▸ Task instructions
Starting with the first line of the data below, copy each line up to and including the one containing "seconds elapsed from". Pictures stay out.
-------- Data extract --------
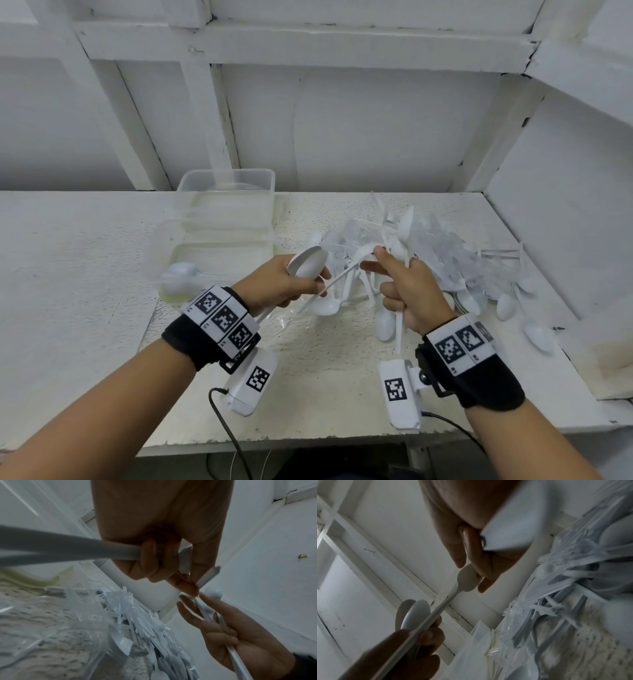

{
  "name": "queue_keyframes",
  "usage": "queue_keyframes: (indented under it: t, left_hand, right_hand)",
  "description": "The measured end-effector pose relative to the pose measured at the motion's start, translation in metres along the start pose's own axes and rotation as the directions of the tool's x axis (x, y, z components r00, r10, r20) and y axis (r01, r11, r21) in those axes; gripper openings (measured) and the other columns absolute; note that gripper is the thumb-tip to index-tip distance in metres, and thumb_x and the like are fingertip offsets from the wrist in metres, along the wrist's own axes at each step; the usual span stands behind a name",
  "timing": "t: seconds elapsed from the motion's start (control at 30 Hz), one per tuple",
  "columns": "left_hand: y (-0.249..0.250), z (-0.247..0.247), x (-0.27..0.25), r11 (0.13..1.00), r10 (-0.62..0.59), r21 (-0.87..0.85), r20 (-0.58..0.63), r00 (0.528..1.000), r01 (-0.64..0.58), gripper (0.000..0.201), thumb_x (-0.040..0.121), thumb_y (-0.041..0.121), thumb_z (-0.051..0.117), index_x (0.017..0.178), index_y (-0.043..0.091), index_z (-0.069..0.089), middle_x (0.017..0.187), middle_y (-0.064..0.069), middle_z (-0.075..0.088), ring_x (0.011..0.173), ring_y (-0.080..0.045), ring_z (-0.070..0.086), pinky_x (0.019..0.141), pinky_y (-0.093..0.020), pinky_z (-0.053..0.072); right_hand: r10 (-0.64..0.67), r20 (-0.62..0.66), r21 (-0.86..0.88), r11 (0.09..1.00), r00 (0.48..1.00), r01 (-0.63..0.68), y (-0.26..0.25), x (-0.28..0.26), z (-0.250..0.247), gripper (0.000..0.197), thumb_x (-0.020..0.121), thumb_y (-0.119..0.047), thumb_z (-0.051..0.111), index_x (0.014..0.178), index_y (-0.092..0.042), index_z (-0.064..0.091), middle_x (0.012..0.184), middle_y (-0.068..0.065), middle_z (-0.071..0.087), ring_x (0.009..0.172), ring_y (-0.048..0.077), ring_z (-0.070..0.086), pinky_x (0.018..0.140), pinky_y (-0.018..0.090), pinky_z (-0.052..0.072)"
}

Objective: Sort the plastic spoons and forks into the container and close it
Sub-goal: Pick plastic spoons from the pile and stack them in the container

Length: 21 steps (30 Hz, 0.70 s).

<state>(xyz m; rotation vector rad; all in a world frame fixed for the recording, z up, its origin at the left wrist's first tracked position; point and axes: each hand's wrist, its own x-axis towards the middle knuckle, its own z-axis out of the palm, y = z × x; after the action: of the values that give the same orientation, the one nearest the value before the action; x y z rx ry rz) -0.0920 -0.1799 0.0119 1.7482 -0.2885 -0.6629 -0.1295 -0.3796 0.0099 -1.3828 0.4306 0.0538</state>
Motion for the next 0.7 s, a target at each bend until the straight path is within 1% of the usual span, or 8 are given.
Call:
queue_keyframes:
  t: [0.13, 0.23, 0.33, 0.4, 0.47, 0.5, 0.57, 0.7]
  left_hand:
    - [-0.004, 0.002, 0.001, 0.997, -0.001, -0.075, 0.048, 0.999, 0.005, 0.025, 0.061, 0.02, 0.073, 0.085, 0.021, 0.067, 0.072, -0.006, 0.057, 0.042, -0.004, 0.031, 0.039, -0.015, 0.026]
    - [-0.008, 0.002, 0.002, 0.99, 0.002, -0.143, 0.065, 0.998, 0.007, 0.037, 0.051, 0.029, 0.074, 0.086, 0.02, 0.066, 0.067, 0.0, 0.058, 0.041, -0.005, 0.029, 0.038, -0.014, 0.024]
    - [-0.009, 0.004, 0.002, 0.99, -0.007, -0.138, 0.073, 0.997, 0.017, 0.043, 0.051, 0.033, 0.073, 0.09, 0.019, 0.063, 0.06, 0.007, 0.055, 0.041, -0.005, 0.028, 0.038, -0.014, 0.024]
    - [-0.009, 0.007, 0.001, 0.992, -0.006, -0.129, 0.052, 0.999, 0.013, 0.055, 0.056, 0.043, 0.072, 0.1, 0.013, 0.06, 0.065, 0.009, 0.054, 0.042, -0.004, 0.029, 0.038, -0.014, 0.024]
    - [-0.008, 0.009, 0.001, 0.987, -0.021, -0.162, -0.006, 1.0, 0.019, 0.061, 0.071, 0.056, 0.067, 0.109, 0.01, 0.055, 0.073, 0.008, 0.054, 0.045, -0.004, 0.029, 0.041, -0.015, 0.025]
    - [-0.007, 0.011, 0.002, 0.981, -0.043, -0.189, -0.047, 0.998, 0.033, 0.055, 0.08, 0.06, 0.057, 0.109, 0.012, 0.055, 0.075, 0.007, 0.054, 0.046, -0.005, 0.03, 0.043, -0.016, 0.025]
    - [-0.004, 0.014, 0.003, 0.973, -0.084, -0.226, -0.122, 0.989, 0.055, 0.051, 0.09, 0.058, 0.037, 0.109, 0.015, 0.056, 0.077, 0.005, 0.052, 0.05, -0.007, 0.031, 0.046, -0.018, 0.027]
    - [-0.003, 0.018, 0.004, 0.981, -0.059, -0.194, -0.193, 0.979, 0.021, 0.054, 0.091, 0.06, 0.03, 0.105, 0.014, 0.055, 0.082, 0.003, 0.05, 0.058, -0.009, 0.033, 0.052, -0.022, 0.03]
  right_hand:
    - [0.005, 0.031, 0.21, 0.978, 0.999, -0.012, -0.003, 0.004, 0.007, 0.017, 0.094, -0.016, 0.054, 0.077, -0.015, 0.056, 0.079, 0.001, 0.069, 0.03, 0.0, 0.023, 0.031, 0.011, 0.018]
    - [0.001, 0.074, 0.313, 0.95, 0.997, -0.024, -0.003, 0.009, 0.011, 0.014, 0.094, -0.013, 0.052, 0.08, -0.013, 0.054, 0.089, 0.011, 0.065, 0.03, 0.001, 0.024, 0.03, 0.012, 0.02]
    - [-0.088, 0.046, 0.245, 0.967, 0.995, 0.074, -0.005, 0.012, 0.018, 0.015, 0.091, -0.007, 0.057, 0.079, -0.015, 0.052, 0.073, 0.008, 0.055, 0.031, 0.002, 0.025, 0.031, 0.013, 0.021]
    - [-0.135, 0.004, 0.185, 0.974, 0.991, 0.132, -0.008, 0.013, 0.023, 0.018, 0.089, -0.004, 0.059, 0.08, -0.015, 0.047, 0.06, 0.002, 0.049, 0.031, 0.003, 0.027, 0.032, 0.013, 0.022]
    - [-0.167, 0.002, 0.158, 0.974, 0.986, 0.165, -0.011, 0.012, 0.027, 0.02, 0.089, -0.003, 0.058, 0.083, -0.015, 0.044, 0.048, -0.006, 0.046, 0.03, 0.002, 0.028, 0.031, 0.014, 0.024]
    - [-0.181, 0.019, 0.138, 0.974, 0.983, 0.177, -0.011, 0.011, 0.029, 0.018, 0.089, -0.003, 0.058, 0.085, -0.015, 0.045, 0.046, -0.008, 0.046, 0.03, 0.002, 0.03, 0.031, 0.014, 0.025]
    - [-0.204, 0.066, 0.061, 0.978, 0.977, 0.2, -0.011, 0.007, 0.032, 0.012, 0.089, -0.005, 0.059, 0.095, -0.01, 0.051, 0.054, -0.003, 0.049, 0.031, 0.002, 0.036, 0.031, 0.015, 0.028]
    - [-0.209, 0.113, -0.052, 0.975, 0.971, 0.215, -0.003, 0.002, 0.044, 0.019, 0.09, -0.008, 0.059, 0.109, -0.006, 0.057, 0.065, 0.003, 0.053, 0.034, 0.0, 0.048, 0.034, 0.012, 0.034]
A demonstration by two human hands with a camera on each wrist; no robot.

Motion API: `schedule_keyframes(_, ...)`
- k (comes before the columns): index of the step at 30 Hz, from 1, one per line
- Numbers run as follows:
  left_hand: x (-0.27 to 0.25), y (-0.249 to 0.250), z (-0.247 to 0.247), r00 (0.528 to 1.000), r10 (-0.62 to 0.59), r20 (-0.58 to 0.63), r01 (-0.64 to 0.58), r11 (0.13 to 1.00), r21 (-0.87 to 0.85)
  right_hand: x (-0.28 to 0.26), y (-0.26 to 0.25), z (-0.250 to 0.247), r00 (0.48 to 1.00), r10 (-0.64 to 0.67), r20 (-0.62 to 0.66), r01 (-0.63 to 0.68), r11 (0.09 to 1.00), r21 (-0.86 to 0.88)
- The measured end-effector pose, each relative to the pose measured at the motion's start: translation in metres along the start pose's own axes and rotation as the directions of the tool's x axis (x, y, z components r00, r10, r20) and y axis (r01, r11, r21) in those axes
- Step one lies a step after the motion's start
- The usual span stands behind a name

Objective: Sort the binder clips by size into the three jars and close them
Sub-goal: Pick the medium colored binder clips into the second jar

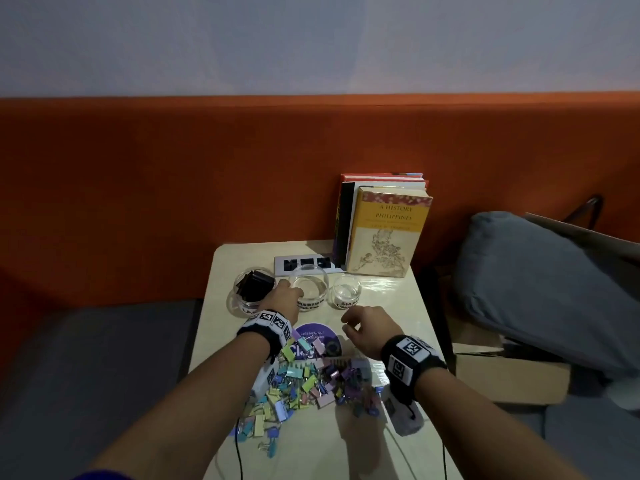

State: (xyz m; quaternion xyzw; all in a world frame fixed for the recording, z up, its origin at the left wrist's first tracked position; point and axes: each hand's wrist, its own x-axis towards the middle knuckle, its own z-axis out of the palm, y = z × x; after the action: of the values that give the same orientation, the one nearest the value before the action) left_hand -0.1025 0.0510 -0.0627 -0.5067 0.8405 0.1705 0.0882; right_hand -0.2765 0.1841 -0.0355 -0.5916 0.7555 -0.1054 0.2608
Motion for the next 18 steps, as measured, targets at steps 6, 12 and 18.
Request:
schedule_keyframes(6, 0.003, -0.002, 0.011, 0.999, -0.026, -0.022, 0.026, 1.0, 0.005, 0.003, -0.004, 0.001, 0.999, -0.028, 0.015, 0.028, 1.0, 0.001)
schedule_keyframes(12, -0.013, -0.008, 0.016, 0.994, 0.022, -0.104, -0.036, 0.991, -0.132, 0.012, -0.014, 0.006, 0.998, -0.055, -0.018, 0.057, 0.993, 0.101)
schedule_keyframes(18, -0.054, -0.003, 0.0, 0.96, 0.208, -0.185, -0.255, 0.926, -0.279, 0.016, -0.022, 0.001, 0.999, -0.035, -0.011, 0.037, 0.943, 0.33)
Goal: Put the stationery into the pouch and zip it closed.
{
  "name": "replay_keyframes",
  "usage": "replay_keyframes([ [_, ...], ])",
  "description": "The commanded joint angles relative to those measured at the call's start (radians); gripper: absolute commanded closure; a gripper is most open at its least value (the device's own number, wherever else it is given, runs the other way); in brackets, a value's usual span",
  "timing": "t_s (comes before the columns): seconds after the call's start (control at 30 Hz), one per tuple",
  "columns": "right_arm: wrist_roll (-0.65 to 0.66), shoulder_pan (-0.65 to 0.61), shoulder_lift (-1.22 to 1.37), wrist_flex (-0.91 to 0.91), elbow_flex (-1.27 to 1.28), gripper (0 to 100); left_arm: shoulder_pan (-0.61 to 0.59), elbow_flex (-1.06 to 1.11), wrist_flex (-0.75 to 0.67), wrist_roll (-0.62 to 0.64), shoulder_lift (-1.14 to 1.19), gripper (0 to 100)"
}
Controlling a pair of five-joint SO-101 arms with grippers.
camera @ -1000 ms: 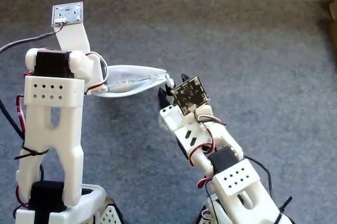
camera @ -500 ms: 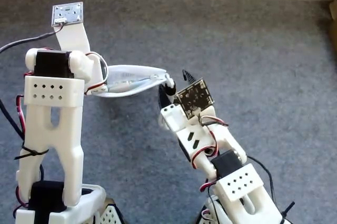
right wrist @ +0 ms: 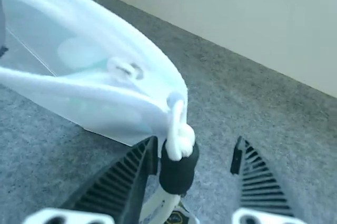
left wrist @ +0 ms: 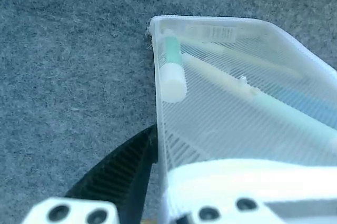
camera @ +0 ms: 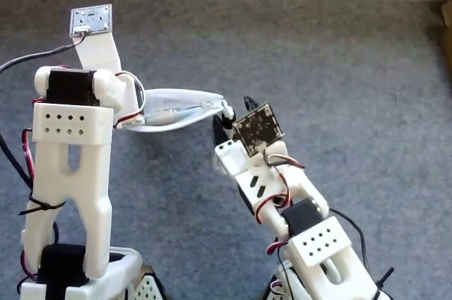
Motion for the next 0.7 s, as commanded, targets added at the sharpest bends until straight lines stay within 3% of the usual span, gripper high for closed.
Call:
replay_keyframes([
  [0.0, -0.002, 0.008, -0.059, -0.024, -0.028, 82.3, 0.004, 0.021, -0.008, -0.006, 0.015, 99],
  [0.5, 0.006, 0.008, -0.062, -0.024, -0.028, 85.9, 0.004, 0.022, -0.008, -0.006, 0.015, 99],
  [0.67, 0.089, 0.007, -0.070, -0.022, -0.031, 96.7, 0.004, 0.022, -0.008, -0.006, 0.015, 99],
])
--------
▸ Solution to this exercise
{
  "name": "queue_keyframes",
  "usage": "queue_keyframes: (indented under it: t, left_hand, right_hand)",
  "description": "The measured end-effector pose relative to the pose measured at the motion's start, translation in metres along the start pose's own axes and rotation as the directions of the tool's x axis (x, y, z components r00, r10, r20) and y axis (r01, r11, r21) in those axes; gripper openings (measured) and the other columns absolute; note that gripper is the thumb-tip to index-tip distance in metres, and thumb_x and the like are fingertip offsets from the wrist in metres, along the wrist's own axes at each step; the usual span stands behind a name",
  "timing": "t: seconds elapsed from the motion's start (control at 30 Hz), one per tuple",

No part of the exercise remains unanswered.